Task to carry out:
Every line in the records below between the one holding "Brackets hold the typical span" and the one holding "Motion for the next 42", inclusive, is to be set down exactly; all other lines are to be left out.

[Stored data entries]
++++++++++

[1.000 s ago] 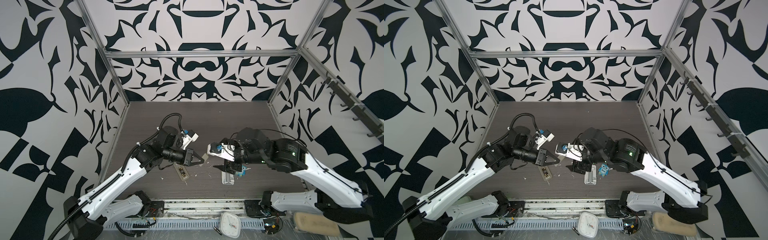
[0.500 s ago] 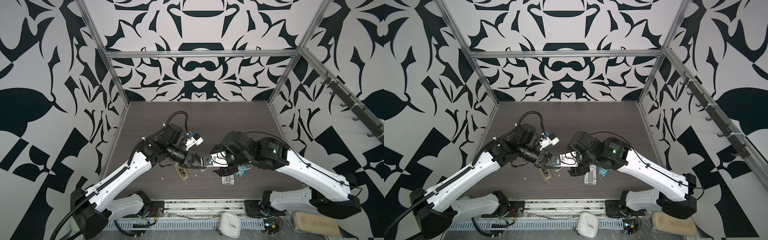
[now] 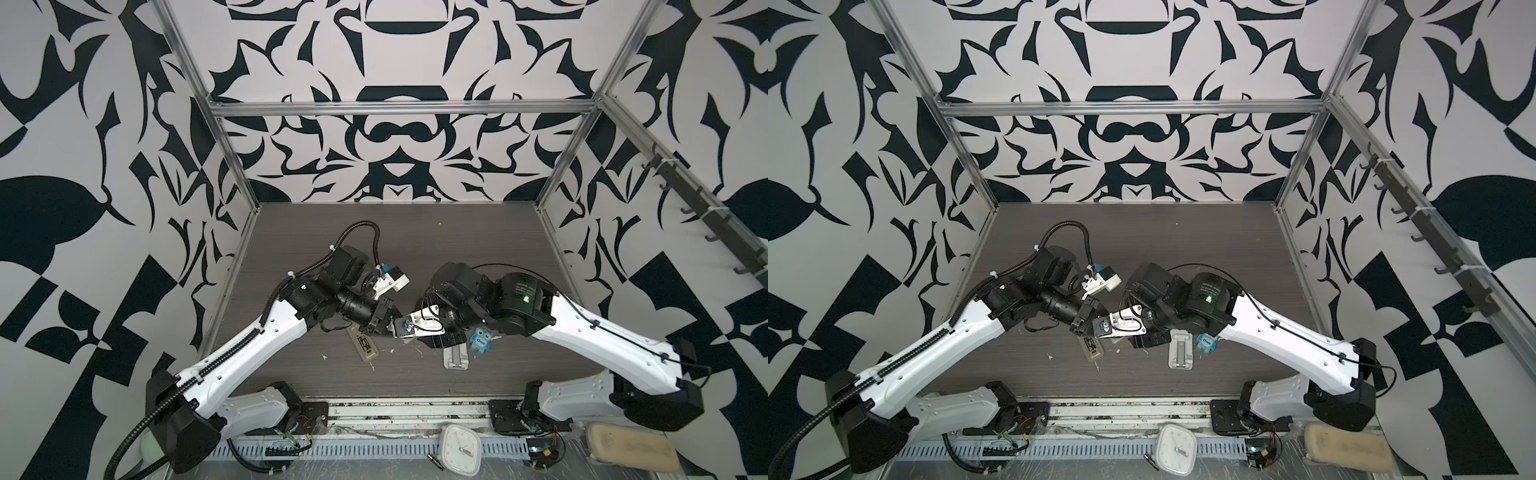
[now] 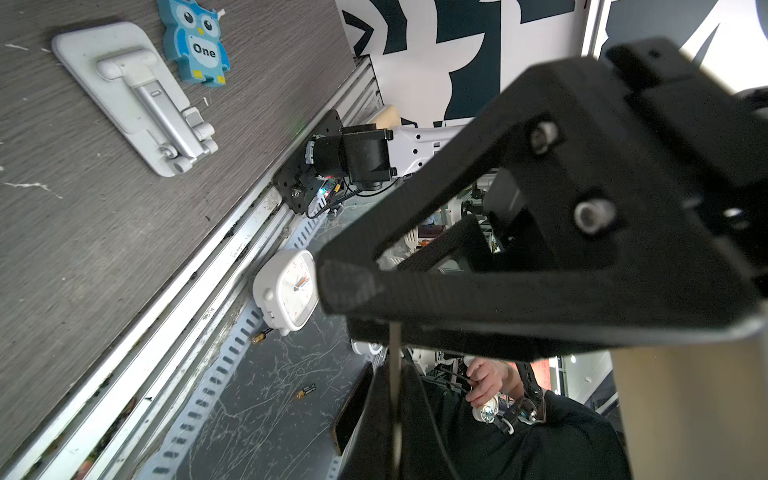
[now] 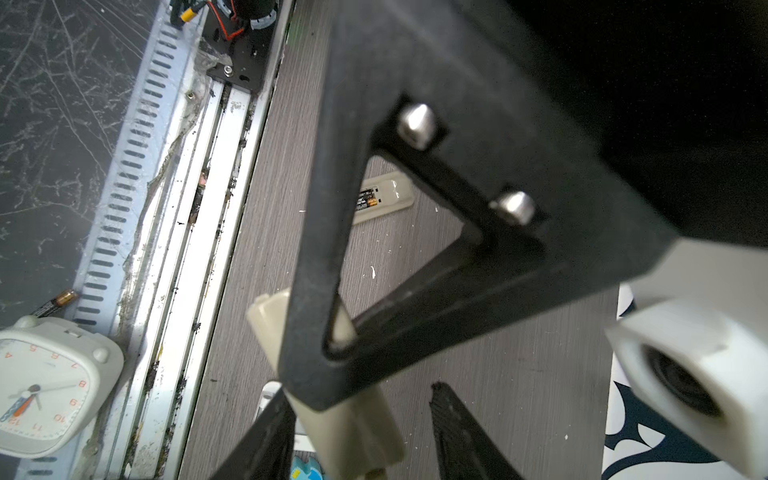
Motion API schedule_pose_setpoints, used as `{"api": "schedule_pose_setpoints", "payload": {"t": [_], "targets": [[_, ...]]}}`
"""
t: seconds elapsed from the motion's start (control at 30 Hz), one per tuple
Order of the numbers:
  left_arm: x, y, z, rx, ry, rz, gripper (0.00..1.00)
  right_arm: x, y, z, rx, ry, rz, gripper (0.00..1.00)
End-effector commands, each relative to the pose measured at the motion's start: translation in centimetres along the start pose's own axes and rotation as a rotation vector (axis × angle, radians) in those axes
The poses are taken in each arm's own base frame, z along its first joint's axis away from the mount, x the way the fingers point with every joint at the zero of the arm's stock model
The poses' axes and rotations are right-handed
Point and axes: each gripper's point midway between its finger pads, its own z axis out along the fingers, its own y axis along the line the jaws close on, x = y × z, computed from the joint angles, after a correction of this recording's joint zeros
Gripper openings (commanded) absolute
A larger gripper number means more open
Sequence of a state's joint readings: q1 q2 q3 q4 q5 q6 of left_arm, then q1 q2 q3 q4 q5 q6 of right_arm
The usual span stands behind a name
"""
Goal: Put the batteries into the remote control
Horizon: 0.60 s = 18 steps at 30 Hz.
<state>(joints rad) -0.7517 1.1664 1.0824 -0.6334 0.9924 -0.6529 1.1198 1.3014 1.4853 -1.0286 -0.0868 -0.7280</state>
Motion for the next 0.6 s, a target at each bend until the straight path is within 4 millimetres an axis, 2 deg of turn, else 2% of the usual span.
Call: {"api": "schedule_pose_setpoints", "payload": {"t": [0.0,0.57], "targets": [[0.29,-0.62,-0.21,0.018,0.019,0.007,0.00,-0.79,-0.41,-0.52,0.034,-0.020,-0.040,0.52],[0.32,-0.54,0.03,0.029,0.048,-0.007,0.00,-0.12,0.20,-0.17,0.048,0.015,-0.070,0.34]]}}
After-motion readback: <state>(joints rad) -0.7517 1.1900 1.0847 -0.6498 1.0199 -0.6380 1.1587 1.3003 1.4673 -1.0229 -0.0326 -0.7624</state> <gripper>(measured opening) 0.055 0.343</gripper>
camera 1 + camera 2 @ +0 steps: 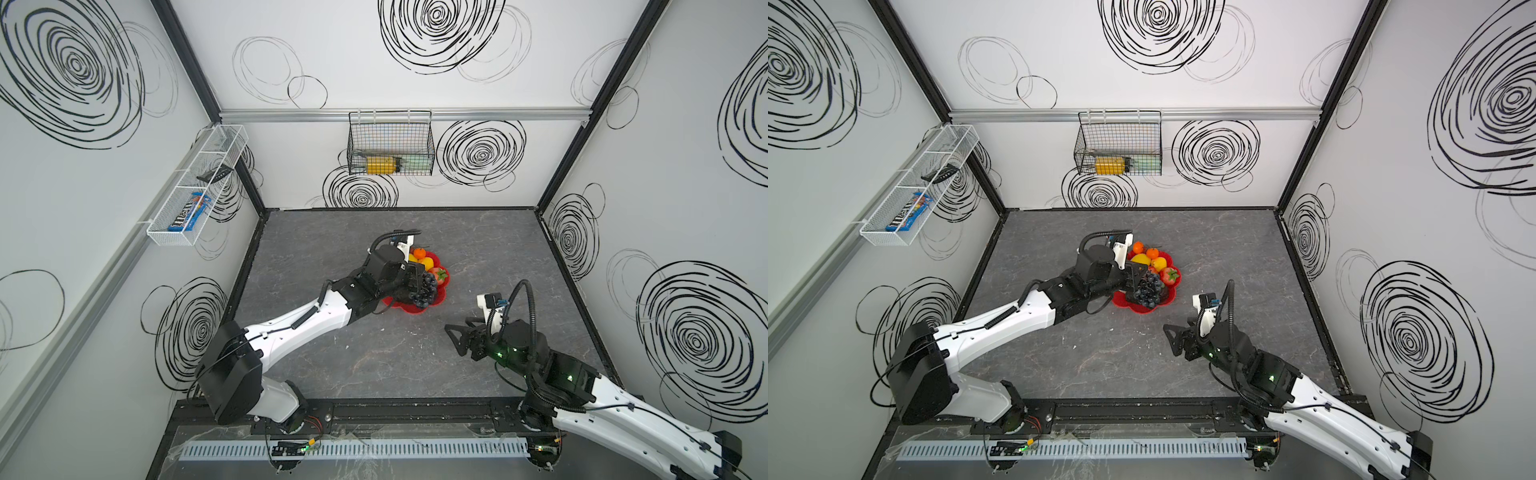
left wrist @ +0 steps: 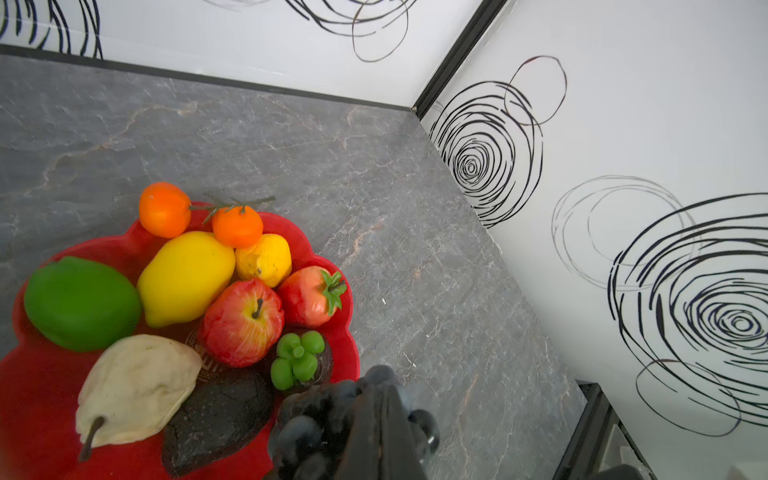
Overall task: Place and organize the fake fruits in the fruit bowl
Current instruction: 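Carry the grapes over the bowl and lower them onto the near fruits, then open the left gripper to release the grapes in the bowl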
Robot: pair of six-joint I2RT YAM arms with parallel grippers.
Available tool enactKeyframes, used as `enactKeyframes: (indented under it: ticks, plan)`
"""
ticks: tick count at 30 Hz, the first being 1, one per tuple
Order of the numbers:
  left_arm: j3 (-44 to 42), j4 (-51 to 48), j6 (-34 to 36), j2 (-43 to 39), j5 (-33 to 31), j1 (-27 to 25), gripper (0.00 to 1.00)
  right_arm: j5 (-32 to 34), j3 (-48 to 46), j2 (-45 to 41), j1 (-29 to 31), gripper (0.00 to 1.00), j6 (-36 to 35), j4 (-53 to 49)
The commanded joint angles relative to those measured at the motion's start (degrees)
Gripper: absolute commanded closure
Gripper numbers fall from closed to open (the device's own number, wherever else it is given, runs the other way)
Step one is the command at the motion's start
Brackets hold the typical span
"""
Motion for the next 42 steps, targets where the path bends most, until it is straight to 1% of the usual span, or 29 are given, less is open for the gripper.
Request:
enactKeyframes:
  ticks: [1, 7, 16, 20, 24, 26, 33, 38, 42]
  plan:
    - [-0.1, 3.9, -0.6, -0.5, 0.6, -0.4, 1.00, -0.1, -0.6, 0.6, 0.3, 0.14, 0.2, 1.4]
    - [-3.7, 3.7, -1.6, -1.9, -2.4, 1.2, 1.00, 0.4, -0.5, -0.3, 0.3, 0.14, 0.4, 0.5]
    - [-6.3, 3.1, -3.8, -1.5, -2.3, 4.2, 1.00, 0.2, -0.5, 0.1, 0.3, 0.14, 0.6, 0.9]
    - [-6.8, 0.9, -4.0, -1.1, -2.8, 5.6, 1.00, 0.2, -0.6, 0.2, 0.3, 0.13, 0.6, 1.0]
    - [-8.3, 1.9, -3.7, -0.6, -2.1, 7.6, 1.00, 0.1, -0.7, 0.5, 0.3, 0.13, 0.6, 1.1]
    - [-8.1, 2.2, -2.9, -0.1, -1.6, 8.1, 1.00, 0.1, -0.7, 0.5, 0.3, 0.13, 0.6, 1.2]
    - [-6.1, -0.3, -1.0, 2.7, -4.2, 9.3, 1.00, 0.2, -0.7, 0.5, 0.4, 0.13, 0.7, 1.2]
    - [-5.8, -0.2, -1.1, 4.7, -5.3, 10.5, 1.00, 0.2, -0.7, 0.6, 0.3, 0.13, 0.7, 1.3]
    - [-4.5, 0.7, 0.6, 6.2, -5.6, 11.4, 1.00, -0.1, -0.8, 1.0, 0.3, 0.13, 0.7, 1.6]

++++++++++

Response to the task:
Brackets hold the typical span
"""
Motion for the next 42 steps, targets where the path bends most, until it is straight to 1% of the usual span, or 29 are given, less is open for the gripper.

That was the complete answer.